• [How to complete this task] What lines below include the word "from"? Copy each one.

• [Supplied data]
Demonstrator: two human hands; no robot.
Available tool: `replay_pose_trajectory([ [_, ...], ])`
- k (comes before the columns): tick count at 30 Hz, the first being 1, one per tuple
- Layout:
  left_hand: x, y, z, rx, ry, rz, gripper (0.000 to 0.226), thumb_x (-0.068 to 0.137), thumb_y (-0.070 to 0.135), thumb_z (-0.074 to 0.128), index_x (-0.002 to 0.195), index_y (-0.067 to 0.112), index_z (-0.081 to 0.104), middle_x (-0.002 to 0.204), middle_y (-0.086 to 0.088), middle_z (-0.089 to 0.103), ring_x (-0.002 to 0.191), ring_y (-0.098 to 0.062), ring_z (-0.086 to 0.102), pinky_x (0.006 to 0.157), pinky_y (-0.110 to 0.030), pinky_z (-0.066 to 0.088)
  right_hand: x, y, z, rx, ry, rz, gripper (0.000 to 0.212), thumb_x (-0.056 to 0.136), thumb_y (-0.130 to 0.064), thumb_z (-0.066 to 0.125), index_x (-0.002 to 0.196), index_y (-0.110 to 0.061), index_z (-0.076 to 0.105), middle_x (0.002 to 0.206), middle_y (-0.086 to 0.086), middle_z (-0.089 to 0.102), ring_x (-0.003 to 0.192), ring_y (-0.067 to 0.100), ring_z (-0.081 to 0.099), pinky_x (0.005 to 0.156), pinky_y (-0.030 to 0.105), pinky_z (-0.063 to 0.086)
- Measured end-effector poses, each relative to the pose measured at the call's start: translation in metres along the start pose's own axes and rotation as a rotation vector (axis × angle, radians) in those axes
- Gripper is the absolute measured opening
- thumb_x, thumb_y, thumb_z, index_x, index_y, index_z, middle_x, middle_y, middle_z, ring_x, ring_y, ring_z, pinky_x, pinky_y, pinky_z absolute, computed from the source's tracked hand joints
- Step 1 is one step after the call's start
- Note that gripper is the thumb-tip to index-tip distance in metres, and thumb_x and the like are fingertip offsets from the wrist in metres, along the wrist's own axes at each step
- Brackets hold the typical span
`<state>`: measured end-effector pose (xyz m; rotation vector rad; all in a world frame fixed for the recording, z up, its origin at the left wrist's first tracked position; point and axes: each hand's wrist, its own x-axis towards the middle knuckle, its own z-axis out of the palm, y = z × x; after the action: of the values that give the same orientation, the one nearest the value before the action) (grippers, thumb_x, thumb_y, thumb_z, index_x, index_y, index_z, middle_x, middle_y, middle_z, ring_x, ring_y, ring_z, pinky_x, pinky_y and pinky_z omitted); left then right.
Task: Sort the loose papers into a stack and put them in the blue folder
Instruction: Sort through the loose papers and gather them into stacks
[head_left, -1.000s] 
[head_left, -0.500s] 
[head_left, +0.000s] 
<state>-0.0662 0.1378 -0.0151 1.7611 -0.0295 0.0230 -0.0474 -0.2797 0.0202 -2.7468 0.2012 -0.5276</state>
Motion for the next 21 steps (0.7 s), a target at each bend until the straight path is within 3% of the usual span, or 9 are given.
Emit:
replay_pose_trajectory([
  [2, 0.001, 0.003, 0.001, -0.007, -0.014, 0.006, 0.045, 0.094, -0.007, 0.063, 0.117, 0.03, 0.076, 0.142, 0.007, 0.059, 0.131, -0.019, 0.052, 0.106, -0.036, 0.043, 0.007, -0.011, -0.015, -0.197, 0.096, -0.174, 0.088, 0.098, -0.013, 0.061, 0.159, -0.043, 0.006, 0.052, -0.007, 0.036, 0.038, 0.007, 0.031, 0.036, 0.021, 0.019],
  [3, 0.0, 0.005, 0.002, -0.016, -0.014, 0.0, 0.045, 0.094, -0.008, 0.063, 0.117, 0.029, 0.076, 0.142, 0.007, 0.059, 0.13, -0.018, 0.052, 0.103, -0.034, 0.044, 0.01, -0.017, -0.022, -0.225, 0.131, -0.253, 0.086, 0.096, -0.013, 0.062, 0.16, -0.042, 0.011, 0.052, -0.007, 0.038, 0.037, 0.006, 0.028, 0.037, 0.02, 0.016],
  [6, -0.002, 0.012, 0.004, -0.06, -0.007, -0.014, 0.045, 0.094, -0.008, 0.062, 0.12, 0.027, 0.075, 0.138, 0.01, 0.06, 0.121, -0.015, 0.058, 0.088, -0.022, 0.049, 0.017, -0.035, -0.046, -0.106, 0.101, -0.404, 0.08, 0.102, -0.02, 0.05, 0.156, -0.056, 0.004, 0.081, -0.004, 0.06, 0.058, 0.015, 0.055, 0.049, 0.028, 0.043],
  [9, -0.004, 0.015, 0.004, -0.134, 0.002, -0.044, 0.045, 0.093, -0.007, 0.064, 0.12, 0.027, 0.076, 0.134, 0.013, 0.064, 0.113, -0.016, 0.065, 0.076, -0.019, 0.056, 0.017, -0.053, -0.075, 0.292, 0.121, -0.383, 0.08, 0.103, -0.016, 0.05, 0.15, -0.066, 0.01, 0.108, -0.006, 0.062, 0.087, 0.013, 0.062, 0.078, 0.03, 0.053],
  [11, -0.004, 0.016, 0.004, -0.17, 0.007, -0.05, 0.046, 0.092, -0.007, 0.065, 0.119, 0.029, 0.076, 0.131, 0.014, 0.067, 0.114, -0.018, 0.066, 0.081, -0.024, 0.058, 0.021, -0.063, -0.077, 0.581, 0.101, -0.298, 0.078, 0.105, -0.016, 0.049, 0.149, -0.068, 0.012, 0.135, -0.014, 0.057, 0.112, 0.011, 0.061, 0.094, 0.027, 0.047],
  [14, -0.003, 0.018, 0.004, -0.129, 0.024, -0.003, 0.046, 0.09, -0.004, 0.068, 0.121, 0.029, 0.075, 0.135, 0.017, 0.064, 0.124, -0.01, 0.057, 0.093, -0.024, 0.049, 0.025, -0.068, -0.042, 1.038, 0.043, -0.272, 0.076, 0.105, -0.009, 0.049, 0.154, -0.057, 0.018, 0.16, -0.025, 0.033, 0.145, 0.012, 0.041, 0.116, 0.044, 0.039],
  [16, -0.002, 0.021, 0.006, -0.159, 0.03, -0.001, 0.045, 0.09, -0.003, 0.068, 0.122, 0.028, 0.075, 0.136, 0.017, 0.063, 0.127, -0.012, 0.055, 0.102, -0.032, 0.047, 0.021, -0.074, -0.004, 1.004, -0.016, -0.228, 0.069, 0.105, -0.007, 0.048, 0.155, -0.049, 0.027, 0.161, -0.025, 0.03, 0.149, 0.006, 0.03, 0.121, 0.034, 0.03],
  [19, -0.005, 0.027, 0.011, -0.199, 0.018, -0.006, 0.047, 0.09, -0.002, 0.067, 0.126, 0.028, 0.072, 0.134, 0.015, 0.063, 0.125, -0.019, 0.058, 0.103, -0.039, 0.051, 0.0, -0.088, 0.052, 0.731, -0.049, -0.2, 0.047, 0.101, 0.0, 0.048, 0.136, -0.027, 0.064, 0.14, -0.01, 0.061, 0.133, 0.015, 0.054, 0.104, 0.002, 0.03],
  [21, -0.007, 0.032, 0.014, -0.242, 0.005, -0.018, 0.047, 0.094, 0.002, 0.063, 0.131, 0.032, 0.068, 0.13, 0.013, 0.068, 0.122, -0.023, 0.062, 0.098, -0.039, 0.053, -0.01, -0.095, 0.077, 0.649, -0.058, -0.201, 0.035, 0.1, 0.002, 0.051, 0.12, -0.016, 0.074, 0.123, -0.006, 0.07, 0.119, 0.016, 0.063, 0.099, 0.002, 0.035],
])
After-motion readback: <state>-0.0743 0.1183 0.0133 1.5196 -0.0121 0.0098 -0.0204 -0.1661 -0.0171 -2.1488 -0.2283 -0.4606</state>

• [Task answer]
- thumb_x, thumb_y, thumb_z, index_x, index_y, index_z, middle_x, middle_y, middle_z, ring_x, ring_y, ring_z, pinky_x, pinky_y, pinky_z absolute, computed from the source's tracked hand joints
- Note that gripper is the thumb-tip to index-tip distance in metres, and thumb_x and the like are fingertip offsets from the wrist in metres, along the wrist's own axes at each step

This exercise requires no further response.